*** Opening SOURCE INFORMATION ***
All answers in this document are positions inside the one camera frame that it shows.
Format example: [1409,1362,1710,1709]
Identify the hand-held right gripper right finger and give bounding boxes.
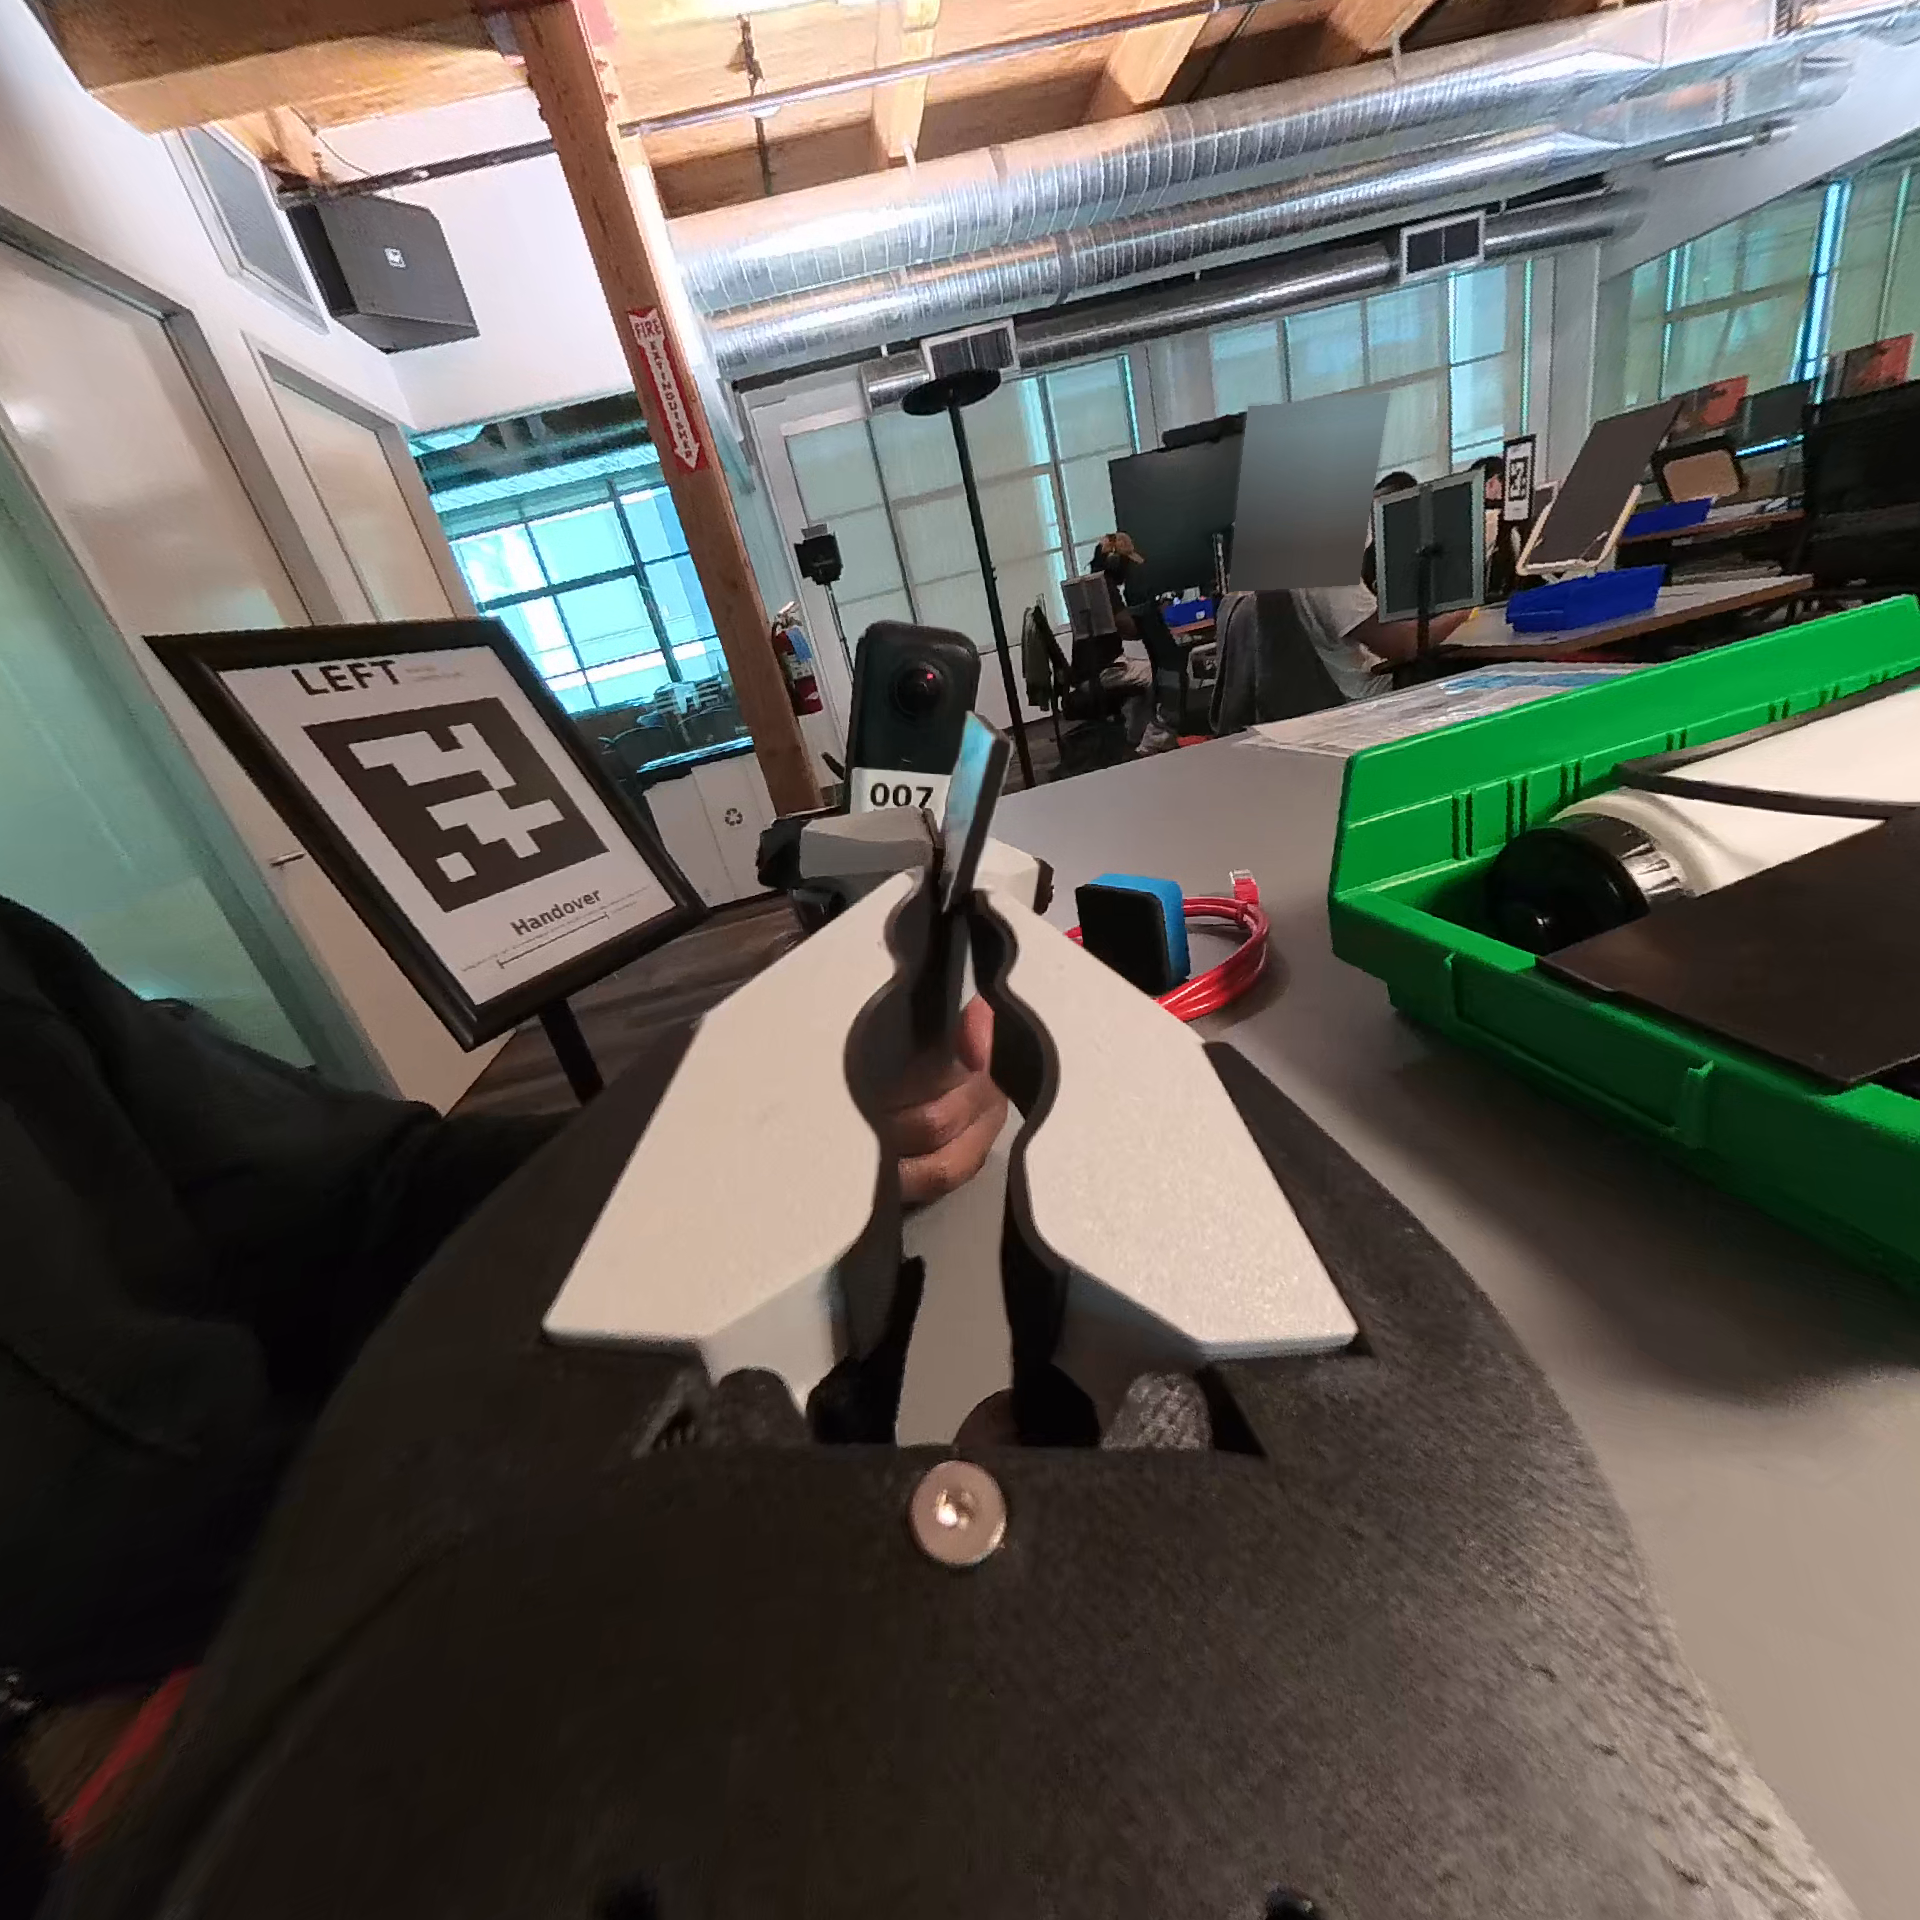
[966,890,1363,1423]

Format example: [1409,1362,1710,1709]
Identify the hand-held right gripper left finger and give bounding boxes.
[544,866,943,1403]

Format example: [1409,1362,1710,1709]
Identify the thin dark card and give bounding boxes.
[907,709,1016,1052]

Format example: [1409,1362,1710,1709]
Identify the person's left hand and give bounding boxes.
[877,989,1011,1212]

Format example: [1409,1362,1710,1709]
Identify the blue black eraser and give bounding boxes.
[1072,874,1193,998]

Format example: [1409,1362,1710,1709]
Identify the black office chair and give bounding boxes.
[1024,599,1157,752]

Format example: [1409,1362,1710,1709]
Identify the black floor lamp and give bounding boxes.
[900,372,1040,789]

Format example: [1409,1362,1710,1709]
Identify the large dark monitor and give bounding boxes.
[1105,421,1251,594]

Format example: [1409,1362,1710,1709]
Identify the black framed marker sign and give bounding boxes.
[143,614,711,1108]

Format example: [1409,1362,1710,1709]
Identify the printed paper sheets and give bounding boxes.
[1245,661,1637,752]

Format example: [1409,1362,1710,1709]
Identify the green plastic bin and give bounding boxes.
[1328,594,1920,1292]

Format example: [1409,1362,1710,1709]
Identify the white roll black cap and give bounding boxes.
[1485,720,1920,954]

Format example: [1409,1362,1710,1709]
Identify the small monitor on stand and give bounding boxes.
[1371,469,1489,623]

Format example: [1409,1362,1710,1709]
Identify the blue plastic bin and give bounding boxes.
[1504,562,1671,636]

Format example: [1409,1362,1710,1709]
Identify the black flat sheet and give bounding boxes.
[1535,808,1920,1093]

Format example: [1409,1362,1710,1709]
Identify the tilted black board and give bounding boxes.
[1516,397,1689,579]

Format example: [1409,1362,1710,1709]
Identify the black monitor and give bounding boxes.
[1798,382,1920,602]

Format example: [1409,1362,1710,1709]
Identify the red cable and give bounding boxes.
[1063,864,1273,1026]

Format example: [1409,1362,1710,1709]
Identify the wooden post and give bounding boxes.
[509,0,828,818]

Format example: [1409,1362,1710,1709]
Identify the silver ventilation duct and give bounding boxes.
[703,187,1652,384]
[668,0,1862,324]

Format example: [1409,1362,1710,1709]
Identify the black wall speaker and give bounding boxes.
[285,192,481,356]
*** Closing SOURCE INFORMATION ***
### [DIRECTIONS FOR THIS TASK]
The data above should be repeated in full and exactly, with no pictures carried over.

### [EXPECTED ANSWER]
All answers in this document are positions inside the one camera frame that it shows.
Format example: [1409,1362,1710,1709]
Identify the hand-held right gripper right finger and give bounding boxes.
[966,890,1363,1423]

Format example: [1409,1362,1710,1709]
Identify the hand-held right gripper left finger and give bounding boxes.
[544,866,943,1403]

Format example: [1409,1362,1710,1709]
Identify the thin dark card and give bounding boxes.
[907,709,1016,1052]

Format example: [1409,1362,1710,1709]
Identify the person's left hand and give bounding boxes.
[877,989,1011,1212]

Format example: [1409,1362,1710,1709]
Identify the blue black eraser and give bounding boxes.
[1072,874,1193,998]

Format example: [1409,1362,1710,1709]
Identify the black office chair and give bounding boxes.
[1024,599,1157,752]

Format example: [1409,1362,1710,1709]
Identify the black floor lamp and give bounding boxes.
[900,372,1040,789]

Format example: [1409,1362,1710,1709]
Identify the large dark monitor and give bounding boxes.
[1105,421,1251,594]

Format example: [1409,1362,1710,1709]
Identify the black framed marker sign and give bounding boxes.
[143,614,711,1108]

Format example: [1409,1362,1710,1709]
Identify the printed paper sheets and give bounding boxes.
[1245,661,1637,752]

Format example: [1409,1362,1710,1709]
Identify the green plastic bin and give bounding boxes.
[1328,594,1920,1292]

Format example: [1409,1362,1710,1709]
Identify the white roll black cap and give bounding boxes.
[1485,720,1920,954]

Format example: [1409,1362,1710,1709]
Identify the small monitor on stand and give bounding boxes.
[1371,469,1489,623]

Format example: [1409,1362,1710,1709]
Identify the blue plastic bin and give bounding boxes.
[1504,562,1671,636]

Format example: [1409,1362,1710,1709]
Identify the black flat sheet and give bounding boxes.
[1535,808,1920,1093]

Format example: [1409,1362,1710,1709]
Identify the tilted black board and give bounding boxes.
[1516,397,1689,579]

Format example: [1409,1362,1710,1709]
Identify the black monitor and give bounding boxes.
[1798,382,1920,602]

Format example: [1409,1362,1710,1709]
Identify the red cable and give bounding boxes.
[1063,864,1273,1026]

Format example: [1409,1362,1710,1709]
Identify the wooden post and give bounding boxes.
[509,0,828,818]

Format example: [1409,1362,1710,1709]
Identify the silver ventilation duct and give bounding boxes.
[703,187,1652,384]
[668,0,1862,324]

Format example: [1409,1362,1710,1709]
Identify the black wall speaker and give bounding boxes.
[285,192,481,356]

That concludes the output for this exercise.